→ **PROBLEM TO SOLVE**:
In the listing below, how many lines hold "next"? Give the number only.

→ **SOURCE RECORDS**:
*** Begin section ***
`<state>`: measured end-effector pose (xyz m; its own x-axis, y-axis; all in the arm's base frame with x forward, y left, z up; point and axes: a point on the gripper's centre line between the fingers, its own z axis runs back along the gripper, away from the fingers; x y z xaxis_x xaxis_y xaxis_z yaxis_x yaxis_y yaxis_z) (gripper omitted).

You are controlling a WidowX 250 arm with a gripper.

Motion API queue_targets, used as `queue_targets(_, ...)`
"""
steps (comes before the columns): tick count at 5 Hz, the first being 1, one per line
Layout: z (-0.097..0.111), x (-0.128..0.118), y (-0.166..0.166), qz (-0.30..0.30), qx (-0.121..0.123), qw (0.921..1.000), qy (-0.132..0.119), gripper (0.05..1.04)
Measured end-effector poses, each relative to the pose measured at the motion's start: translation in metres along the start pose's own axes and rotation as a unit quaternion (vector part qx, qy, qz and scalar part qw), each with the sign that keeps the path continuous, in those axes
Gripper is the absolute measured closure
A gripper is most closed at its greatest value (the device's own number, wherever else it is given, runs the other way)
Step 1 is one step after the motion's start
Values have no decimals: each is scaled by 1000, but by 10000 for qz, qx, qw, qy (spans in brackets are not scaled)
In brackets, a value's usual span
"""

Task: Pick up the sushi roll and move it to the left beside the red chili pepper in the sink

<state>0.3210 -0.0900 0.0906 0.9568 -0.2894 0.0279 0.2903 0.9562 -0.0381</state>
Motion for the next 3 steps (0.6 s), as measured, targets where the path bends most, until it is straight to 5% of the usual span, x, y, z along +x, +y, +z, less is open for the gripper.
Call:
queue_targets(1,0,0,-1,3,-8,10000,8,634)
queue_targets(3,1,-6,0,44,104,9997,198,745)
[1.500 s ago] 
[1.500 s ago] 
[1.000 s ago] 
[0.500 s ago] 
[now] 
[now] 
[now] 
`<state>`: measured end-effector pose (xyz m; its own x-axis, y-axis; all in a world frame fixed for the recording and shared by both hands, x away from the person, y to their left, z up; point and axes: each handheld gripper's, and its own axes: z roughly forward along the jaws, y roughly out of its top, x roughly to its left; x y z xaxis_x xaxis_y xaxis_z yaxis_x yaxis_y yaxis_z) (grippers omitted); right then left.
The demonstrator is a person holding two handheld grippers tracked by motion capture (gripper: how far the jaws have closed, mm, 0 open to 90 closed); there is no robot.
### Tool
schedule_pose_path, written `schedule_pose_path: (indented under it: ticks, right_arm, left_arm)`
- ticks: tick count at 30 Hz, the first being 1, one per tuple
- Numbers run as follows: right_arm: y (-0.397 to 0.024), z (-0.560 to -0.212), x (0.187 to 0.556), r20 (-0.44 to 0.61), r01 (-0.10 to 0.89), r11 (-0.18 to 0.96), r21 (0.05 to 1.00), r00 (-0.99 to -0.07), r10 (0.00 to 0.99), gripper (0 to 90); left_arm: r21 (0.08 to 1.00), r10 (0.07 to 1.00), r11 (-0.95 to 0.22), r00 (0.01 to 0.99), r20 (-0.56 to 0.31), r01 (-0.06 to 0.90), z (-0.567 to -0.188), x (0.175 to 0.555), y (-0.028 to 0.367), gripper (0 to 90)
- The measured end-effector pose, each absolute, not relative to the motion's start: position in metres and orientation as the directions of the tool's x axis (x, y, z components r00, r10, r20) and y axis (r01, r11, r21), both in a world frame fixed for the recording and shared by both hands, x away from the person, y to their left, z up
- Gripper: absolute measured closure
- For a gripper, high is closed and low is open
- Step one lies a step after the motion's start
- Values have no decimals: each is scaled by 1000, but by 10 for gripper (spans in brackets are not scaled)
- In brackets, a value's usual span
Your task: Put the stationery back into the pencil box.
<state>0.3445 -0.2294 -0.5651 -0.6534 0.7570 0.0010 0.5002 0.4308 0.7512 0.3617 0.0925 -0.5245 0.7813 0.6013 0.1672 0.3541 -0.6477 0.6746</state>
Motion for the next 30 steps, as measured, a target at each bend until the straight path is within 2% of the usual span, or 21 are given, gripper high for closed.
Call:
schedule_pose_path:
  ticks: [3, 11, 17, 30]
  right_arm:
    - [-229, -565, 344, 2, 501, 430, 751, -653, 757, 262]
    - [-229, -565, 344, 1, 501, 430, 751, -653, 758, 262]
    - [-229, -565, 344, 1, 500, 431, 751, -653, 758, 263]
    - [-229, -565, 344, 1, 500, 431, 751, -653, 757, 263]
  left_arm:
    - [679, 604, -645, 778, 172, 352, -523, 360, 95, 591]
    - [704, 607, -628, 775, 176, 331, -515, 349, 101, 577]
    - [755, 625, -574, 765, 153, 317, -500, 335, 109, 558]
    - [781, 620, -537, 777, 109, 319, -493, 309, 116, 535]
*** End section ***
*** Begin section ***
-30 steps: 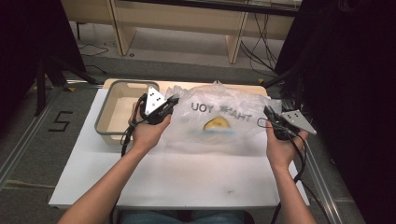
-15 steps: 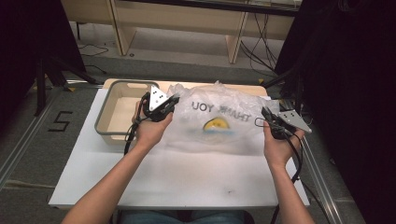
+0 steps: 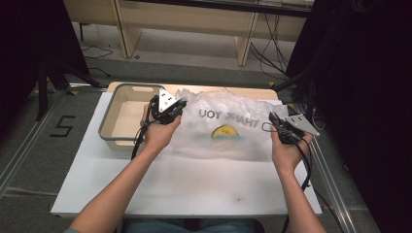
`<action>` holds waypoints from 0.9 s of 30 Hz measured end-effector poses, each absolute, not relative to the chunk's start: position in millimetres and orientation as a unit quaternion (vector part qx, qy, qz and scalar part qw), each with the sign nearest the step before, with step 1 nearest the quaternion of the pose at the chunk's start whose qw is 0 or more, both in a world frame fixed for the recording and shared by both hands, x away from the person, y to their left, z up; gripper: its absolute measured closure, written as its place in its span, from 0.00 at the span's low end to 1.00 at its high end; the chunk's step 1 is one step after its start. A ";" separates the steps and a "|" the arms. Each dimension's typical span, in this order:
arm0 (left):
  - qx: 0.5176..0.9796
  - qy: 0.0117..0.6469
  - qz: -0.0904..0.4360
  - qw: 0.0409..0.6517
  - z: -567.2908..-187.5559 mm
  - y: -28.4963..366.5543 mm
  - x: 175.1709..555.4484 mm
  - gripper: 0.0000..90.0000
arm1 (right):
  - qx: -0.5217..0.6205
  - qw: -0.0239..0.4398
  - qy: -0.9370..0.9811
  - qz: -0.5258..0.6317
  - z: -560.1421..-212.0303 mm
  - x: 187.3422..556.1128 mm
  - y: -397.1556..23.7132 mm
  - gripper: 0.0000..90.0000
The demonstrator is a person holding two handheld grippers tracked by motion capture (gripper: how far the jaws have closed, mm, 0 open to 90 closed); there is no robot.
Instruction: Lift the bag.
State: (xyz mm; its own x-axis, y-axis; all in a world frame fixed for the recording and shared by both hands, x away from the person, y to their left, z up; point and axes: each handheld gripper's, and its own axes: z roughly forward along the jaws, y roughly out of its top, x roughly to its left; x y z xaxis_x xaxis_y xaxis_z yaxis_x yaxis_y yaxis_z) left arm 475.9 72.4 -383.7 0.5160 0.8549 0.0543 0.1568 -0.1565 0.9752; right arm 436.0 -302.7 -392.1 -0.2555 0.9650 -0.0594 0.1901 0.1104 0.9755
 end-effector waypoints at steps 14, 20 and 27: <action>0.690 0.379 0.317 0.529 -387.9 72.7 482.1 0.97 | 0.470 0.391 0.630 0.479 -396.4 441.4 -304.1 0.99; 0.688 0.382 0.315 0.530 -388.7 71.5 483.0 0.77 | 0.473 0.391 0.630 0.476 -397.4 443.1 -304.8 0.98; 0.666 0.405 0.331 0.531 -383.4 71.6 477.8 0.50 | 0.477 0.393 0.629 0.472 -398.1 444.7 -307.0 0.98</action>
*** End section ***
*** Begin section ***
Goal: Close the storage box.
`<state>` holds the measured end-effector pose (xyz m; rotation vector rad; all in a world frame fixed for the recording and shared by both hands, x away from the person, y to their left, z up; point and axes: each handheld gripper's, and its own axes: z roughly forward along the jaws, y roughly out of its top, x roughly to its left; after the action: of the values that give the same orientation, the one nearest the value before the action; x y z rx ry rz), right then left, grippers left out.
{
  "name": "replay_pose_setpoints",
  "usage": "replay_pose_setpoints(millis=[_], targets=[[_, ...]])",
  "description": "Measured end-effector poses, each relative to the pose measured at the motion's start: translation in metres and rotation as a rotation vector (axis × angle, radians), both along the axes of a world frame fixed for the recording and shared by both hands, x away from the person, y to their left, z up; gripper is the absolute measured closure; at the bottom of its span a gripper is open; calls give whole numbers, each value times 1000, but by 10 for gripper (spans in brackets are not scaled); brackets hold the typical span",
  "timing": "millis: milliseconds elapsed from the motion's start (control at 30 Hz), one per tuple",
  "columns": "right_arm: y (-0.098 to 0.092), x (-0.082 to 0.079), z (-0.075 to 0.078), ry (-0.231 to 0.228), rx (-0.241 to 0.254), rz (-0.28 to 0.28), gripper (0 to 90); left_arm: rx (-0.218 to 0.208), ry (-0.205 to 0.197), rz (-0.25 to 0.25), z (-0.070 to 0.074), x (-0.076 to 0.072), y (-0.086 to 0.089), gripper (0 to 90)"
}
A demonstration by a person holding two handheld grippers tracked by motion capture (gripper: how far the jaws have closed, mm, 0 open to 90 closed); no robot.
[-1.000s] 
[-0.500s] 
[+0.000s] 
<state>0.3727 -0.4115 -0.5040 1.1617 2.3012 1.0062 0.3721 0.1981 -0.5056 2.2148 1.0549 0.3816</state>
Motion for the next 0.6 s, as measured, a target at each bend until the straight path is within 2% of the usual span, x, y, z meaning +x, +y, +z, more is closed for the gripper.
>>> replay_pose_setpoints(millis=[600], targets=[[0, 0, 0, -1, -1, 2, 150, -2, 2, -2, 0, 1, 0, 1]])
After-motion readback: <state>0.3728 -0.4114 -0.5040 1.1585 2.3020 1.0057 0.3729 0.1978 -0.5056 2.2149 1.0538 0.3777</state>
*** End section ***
→ **RESPONSE**:
3